AskAlexSharov · 2024-03-02T04:07:02Z

turbo/snapshotsync/snapshotsync.go

@@ -83,6 +82,9 @@ func WaitForDownloader(ctx context.Context, logPrefix string, histV3 bool, capli
 		return nil
 	}

+	snapshots.Close()


This line is unclear. Erigon has RPCDaemon (which enabled from start) - user can send requests - will they work? how they will work with "closed object"? are we sure calling methods on "closed object" is safe? do we have unit-tests for it? is it anti-pattern or not?

"hide bad/uncomplete files from user" - it's native feature of RoSnapshots (it has View and other machanics for it). A bit unclear - why here RoSnapshots can't hide uncomplete files from user.

This is necessary because otherwise the downloader can't modify files that may have changed during download.

I think that this does not occur for torrents because the mmap process does a replace in place via the mapping process.

The web downloader downloads into a temporary file and then renames it. This fails if the snapshot is holding the file open.

Arguably in both cases the snapshots should be closed during the download operation - because the files are in an uncertain state and are not usable until the indexing process is complete.

We could make this more granular by passing the snapshots to the downloader then we could close the individual segments.

I guess blockReader will see sn.BlocksAvailable() = 0 until snapshots get indexed.

AskAlexSharov · 2024-03-02T09:26:41Z

erigon-lib/downloader/downloader.go

 	}

 	d.webseeds.torrentFiles = d.torrentFiles
 	d.ctx, d.stopMainLoop = context.WithCancel(ctx)
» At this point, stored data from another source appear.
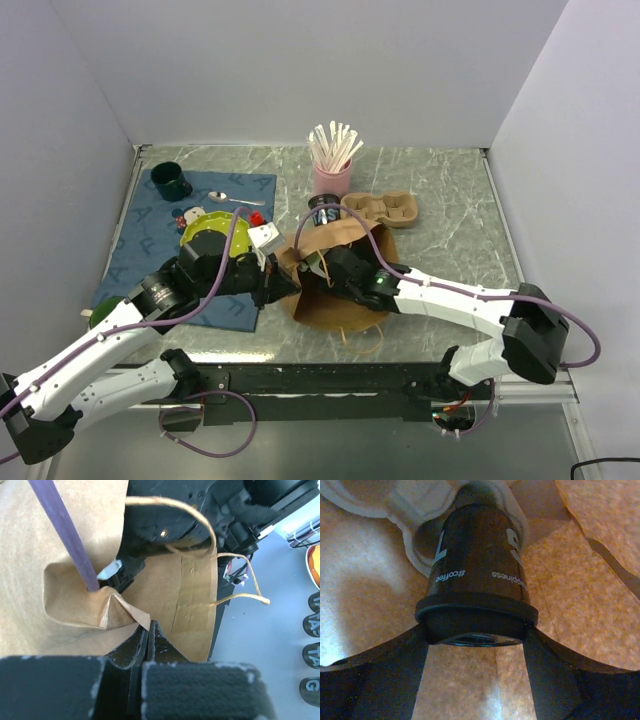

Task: Pack the takeout coffee

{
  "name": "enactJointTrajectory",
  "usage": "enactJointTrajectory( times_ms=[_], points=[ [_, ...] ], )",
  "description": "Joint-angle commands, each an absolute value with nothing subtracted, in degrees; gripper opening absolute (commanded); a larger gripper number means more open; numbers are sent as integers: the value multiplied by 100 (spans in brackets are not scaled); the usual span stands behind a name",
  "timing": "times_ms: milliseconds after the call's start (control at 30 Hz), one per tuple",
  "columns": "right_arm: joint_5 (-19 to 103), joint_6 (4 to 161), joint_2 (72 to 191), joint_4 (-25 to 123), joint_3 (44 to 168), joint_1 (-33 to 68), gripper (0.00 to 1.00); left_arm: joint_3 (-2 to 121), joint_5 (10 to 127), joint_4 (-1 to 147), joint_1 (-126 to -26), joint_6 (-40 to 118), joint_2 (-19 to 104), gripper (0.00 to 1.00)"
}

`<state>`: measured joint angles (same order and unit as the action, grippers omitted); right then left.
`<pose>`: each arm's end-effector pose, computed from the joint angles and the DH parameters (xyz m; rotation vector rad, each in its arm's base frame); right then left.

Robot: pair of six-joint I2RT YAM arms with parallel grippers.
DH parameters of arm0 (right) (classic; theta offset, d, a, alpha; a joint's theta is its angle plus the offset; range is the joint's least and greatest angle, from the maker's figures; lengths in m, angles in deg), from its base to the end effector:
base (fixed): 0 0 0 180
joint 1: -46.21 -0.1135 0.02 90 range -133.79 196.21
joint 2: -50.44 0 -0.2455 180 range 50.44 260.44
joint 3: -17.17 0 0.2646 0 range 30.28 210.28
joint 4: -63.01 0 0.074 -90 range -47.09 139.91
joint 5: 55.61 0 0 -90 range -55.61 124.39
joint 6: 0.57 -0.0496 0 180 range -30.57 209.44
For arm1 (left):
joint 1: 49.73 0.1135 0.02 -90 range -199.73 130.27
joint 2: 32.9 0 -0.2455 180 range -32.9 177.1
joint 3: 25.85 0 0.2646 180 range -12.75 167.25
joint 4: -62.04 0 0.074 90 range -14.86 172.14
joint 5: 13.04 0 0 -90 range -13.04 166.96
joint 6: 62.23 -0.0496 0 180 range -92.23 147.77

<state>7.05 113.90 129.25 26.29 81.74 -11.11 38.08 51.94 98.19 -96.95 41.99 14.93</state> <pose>0.1829 0.2429 0.1975 -1.3822 1.9048 -0.3120 0.1348 -0.1766 0.3281 0.8799 1.8594 -1.1142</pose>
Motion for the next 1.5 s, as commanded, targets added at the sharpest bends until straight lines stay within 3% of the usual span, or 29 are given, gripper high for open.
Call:
enactJointTrajectory(
  times_ms=[0,300,533,900,1167,1467],
  points=[
    [793,10790,12314,2057,8547,-934,51,4112,4576,10089,-9877,4192,1526,1],
    [1627,10552,10812,1045,8600,-934,50,4412,4760,10151,-9877,4236,1746,1],
    [2567,10420,10344,290,9249,-960,49,4964,5251,10414,-9877,4271,2123,1],
    [3736,9727,10729,-1099,11912,-969,47,6177,6324,11477,-9868,4930,2853,1],
    [3799,9216,11056,-1038,13301,-969,46,6784,6940,12260,-9868,5457,3214,2],
    [4677,8418,10459,-1162,12090,-969,45,7540,6879,12287,-9859,5940,3372,1]
  ],
)
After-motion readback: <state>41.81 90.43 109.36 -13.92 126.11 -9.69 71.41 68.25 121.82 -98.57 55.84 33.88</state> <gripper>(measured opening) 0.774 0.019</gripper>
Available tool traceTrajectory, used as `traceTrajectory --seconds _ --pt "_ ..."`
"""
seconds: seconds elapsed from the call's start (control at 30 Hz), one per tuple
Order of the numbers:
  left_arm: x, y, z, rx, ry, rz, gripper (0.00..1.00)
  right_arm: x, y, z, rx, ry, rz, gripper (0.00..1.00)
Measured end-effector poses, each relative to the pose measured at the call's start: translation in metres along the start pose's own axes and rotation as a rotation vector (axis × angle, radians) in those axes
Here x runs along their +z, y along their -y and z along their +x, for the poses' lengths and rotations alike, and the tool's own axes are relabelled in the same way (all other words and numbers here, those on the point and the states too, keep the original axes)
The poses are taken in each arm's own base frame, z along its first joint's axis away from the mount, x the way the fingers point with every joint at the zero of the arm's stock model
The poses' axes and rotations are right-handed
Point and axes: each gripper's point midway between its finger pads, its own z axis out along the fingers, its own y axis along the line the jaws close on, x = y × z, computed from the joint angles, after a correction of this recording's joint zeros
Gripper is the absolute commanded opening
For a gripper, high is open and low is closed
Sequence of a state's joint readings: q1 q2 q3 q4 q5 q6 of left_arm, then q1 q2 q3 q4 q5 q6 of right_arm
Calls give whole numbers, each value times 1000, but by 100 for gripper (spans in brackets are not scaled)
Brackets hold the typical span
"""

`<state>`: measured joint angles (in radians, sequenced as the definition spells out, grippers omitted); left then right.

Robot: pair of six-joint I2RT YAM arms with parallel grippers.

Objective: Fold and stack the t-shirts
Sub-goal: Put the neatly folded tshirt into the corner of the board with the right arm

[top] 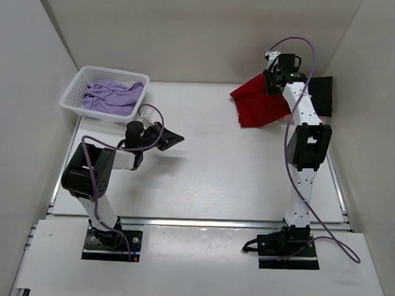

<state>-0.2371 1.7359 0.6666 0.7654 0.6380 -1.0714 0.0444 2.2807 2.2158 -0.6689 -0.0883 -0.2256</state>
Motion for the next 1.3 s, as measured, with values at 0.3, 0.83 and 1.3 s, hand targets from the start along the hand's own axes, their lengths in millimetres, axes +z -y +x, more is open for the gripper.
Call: traceTrajectory --seconds 0.3,0.83,1.3 --pt "-4 -9 8 -8 -27 -14 11 -14 105 3 59 32 130 0" --pt "-8 -22 28 -22 -70 -51 11 -34 164 10 97 52 241 0" --pt "-7 -26 49 -30 -119 -70 12 -51 219 14 130 77 413 0"
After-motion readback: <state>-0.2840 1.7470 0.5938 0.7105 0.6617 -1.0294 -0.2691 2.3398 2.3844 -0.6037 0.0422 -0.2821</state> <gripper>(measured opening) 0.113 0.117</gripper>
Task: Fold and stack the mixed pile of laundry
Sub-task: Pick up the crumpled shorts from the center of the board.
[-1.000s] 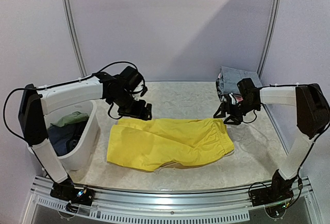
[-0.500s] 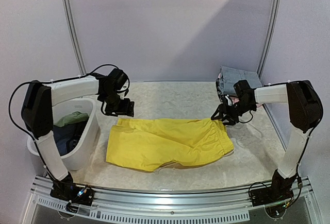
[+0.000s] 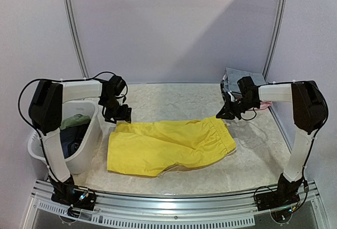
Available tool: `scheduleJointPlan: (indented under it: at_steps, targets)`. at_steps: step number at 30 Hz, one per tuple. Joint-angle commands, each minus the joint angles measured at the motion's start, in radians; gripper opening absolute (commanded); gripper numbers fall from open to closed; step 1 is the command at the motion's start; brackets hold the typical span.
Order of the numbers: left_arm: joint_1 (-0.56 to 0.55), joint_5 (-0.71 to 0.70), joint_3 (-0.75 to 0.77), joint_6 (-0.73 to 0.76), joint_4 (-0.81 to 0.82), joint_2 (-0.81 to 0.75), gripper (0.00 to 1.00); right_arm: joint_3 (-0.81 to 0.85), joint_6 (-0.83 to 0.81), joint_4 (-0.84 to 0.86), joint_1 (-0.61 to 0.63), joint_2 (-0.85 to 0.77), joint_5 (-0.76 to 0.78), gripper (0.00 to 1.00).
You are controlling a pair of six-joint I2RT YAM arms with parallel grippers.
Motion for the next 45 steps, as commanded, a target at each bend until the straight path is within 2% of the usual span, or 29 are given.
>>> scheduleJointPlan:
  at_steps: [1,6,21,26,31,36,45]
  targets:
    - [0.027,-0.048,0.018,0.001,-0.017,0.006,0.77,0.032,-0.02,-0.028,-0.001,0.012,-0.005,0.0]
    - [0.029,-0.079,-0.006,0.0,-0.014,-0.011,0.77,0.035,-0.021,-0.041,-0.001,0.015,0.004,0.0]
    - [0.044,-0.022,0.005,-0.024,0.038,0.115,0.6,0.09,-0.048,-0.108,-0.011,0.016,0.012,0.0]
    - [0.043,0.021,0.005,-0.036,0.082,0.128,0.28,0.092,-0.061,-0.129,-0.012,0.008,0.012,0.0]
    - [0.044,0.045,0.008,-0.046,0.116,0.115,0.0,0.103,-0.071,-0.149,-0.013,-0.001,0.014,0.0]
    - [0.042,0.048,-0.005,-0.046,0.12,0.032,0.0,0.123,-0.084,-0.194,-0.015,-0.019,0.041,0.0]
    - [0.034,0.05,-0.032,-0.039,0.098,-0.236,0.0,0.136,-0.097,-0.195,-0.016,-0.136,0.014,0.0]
 	if cfg.AddTorrentsFromDisk {
+		var downloadMismatches []string
+
+		for _, download := range lock.Downloads {


if you add from disk only files which are in lock.json file - then i don't understand meaning of lock.json file.
If we add from disk only files which are in lock - then we will not add files which erigon created by himself (not downloaded)? I my head lock.json storing only downloaded files, no? (need somewhere in code write meaning of lock.json - what is there and what is not there).

ok - I have started to add some description in the readme.md. Becuase I think the downloader is now complex enough to need an explanation.

What I think should be happening at the moment is that the code does the following:

For the snapshot lock files - it ignores the .seg.torrent's because these are of unknown provenance. (I think they as redundant, but have not removed them entirely as I don't know what they are used for.

Fur locally produced files the process should work as it currently does (if it doesn't this is a bug) - I did test this was working a week ago - but with recent changes maybe it has regressed. I'll retest it.

I think that in the future we should add an uploads section to the lock. Then we can use that for managing upload state. The current uploader code does this by reading the manifest of the remote disk - but it would be good to do better state manager here I think. But this is down the road.

What this code is doing it reconciling the state between the set of downloaded files: the contents of either snapshot-json.lock or config.toml and the data downloaded and stored in the downloader db. It making sure that the preconfigured files actually go downloaded.

Any file not in this list (by file name) is ignored by this code. It means that the local node can't override pre-configured files - it can only add files. I think this should always be true for normal operations and it seems like a base level integrity check than needs to be performed.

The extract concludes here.